NorthAmOil: ConocoPhillips' Alaska Willow project okayed, more of Arctic off-limits to oil leasing

The Biden administration has approved a scaled-back version of ConocoPhillips’ $7bn Willow project in Alaska, the US Department of Interior (DoI) said on March 13.
But as a compromise, the administration has at the same time put more of the US Arctic off-limits to oil and gas drilling.
And at least two lawsuits have already been filed by critics of the project, seeking to halt it. Indeed, environmentalists had lobbied hard to prevent the project’s approval, saying that for Biden to greenlight Willow would contravene his climate and clean-energy ambitions.
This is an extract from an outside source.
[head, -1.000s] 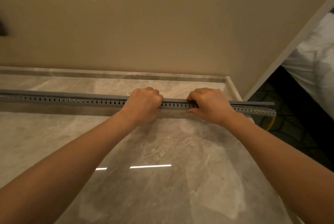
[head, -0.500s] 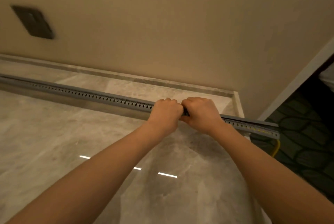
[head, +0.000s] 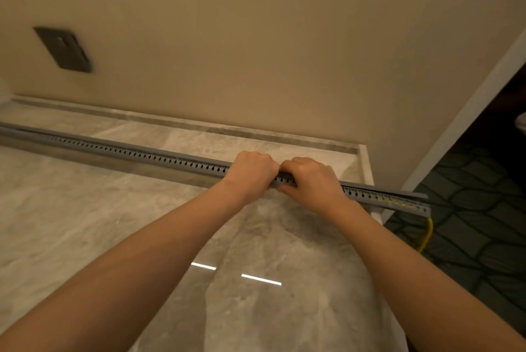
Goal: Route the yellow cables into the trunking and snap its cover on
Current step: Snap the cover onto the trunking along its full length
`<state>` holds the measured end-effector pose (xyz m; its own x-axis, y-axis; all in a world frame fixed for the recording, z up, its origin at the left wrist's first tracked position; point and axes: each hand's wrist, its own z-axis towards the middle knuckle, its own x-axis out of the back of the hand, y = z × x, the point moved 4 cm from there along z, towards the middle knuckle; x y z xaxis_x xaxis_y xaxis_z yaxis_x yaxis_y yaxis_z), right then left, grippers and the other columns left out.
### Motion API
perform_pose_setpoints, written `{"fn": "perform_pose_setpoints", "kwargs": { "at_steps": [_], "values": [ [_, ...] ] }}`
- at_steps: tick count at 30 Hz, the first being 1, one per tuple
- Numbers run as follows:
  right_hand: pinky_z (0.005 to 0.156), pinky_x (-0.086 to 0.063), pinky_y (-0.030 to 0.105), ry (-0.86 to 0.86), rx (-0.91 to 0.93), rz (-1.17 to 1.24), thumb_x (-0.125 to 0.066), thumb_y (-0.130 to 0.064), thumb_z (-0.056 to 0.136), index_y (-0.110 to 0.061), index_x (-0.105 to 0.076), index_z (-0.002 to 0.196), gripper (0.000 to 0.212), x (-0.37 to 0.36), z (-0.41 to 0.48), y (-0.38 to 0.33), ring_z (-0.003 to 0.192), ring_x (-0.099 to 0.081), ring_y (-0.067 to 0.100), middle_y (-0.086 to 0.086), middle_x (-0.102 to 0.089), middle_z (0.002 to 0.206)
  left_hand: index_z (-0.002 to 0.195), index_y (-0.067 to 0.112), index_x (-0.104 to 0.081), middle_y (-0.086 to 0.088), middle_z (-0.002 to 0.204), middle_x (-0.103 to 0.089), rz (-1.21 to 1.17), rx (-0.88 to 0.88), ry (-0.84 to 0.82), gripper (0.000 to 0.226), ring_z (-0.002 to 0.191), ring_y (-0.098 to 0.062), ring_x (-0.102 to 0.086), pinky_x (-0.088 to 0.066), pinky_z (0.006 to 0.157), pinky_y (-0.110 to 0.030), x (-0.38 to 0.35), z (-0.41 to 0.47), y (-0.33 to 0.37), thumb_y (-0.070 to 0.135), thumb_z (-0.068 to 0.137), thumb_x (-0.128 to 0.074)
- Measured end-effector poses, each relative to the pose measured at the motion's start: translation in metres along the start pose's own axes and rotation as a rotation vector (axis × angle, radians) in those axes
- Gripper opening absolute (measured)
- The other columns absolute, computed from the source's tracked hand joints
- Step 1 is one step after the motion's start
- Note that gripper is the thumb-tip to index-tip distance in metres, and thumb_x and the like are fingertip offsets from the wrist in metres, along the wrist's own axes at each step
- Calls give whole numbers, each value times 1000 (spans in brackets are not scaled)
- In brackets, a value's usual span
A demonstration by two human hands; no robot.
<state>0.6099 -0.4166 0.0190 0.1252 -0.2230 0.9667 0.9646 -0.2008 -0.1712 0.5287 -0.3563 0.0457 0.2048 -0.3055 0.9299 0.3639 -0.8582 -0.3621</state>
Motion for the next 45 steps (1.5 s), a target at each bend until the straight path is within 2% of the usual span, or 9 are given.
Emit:
{"fn": "perform_pose_setpoints", "kwargs": {
  "at_steps": [4, 8, 14, 19, 22, 32, 38, 41, 45],
  "values": [
    [80, -47, 33, -25, -28, 8, -60, -31, 87, -24, -55, 122, 36, 4, -16, 14, 106, -51, 17, -4, -60, 112, 109, 11, -60, -9, 113, -62, 24, -10, 12, 20, 102, -29, -59, -42, 76, -35, 0, 2, -1, 20, 95, -49],
    [85, -47, 35, -29, -69, -19, -63, -29, 85, -22, -56, 121, 38, 10, -29, 30, 107, -52, 19, -1, -61, 111, 105, 12, -62, -9, 108, -63, 31, -22, 20, 16, 98, -28, -60, -38, 69, -33, -2, 3, -2, 18, 94, -51],
    [74, -43, 28, -67, -138, -125, -62, -42, 85, -26, -58, 118, 38, 23, -35, 42, 103, -53, 16, -4, -61, 109, 104, 12, -62, -9, 106, -63, 29, -24, 31, 16, 97, -28, -60, -34, 68, -32, -5, 5, -4, 18, 94, -51],
    [70, -41, 28, -115, -120, -189, -64, -44, 83, -24, -60, 112, 36, 21, -22, 36, 97, -55, 18, -4, -61, 104, 103, 12, -62, -9, 106, -63, 23, -34, 31, 18, 97, -28, -60, -32, 68, -31, -8, 5, -5, 21, 95, -50],
    [71, -46, 31, -121, -112, -181, -66, -45, 80, -22, -62, 105, 34, 15, -15, 32, 90, -56, 19, -4, -61, 98, 103, 12, -62, -9, 106, -64, 20, -42, 34, 18, 96, -28, -60, -32, 68, -31, -9, 4, -6, 23, 95, -50],
    [63, -40, 28, -149, -82, -146, -71, -49, 74, -24, -63, 94, 33, 17, -3, 34, 77, -54, 16, -6, -64, 90, 103, 14, -63, -7, 101, -65, -1, -33, 37, 21, 92, -27, -61, -32, 66, -31, -13, 3, -8, 27, 94, -49],
    [61, -36, 26, -144, -40, -133, -71, -49, 73, -24, -67, 92, 31, 18, -2, 36, 77, -56, 15, -6, -66, 87, 99, 13, -62, -6, 97, -64, 0, -41, 66, 19, 88, -26, -60, -32, 64, -30, -11, 3, -7, 25, 92, -49],
    [61, -35, 26, -144, -34, -125, -71, -48, 74, -25, -66, 92, 31, 19, -2, 36, 76, -55, 14, -6, -67, 88, 96, 13, -63, -5, 96, -63, -68, -29, 84, 20, 89, -25, -59, -34, 64, -30, -10, 6, -5, 29, 91, -52],
    [62, -34, 27, -121, -22, -131, -70, -48, 74, -24, -66, 93, 31, 19, -3, 37, 80, -58, 18, -4, -67, 90, 96, 12, -63, -5, 94, -61, -322, -19, 109, 22, 88, -24, -58, -36, 62, -30, -14, 15, 9, 32, 88, -55]
  ]
}}
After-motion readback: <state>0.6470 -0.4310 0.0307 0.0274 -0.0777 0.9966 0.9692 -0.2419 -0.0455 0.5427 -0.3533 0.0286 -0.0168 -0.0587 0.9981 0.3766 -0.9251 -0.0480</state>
The DoI has approved a version of the Willow project with just three drill sites. ConocoPhillips had proposed up to five drill pads and roads and pipelines.
The DoI had previously said the three-pad version was preferred because of the project’s projected greenhouse gas (GHG) emissions.
When Biden campaigned for the presidency, he promised to end oil and gas drilling on federal land. And earlier this month, White House officials had even circulated proposals for Willow with two pads, not three.
Located in the National Petroleum Reserve in Alaska (NPR-A), the Willow project will produce an estimated 180,000 barrels per day (bpd) of oil at its peak, said ConocoPhillips. The NPR-A is on the North Slope of Alaska.
The Biden administration has estimated that burning the oil extracted from Willow – 600mn barrels of crude over 30 years – would emit 9.2mn tonnes per year (tpy) of GHGs.